• ABOUT THIS EXERCISE:
Please reproduce the full listing exactly, with nothing added.

------------------------------

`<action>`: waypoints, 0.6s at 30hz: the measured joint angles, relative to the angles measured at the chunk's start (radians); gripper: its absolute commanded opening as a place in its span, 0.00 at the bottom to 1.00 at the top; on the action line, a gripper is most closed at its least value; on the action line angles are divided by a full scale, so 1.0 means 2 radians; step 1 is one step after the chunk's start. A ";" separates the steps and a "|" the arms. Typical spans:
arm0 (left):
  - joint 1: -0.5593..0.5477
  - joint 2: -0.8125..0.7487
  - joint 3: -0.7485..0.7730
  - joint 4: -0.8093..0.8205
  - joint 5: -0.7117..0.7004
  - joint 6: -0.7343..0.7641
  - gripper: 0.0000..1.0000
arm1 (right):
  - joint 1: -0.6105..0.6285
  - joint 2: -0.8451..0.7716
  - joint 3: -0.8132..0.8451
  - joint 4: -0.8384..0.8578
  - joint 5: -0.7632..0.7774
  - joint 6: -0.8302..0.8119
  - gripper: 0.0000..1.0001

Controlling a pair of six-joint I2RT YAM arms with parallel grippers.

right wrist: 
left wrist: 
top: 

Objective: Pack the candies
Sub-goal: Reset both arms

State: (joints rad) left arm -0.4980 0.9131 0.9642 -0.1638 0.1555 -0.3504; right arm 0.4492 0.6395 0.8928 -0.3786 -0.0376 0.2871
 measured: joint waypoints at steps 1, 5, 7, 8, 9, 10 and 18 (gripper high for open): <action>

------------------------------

• EXPECTED ANSWER:
`<action>`: waypoints, 0.6s at 30hz: the measured joint angles, relative to the angles measured at the chunk's start (radians); gripper: its absolute commanded opening as a place in its span, 0.00 at the bottom to 1.00 at the top; on the action line, a gripper is most closed at its least value; on the action line angles are divided by a full scale, so 1.0 means 2 radians; step 1 is one step after the chunk's start. A ";" separates the steps and a "|" the arms. Typical spans:
arm0 (left):
  - joint 1: -0.5593..0.5477
  - joint 2: -0.8125..0.7487
  - joint 3: -0.7485..0.7730
  - joint 4: -0.8093..0.8205
  - joint 5: -0.7117..0.7004
  - joint 6: -0.7343..0.7641
  - gripper: 0.0000..1.0000
arm1 (right):
  - joint 1: -0.6105..0.6285
  - joint 2: -0.8451..0.7716
  - joint 3: -0.8132..0.8451
  - joint 4: -0.8384..0.8578
  - joint 5: -0.7632..0.7774
  - joint 6: -0.8302..0.8119
  - gripper: 0.0000..1.0001

Controlling a pair of six-joint I2RT YAM arms with parallel grippers.

right wrist: 
left wrist: 
top: 

Objective: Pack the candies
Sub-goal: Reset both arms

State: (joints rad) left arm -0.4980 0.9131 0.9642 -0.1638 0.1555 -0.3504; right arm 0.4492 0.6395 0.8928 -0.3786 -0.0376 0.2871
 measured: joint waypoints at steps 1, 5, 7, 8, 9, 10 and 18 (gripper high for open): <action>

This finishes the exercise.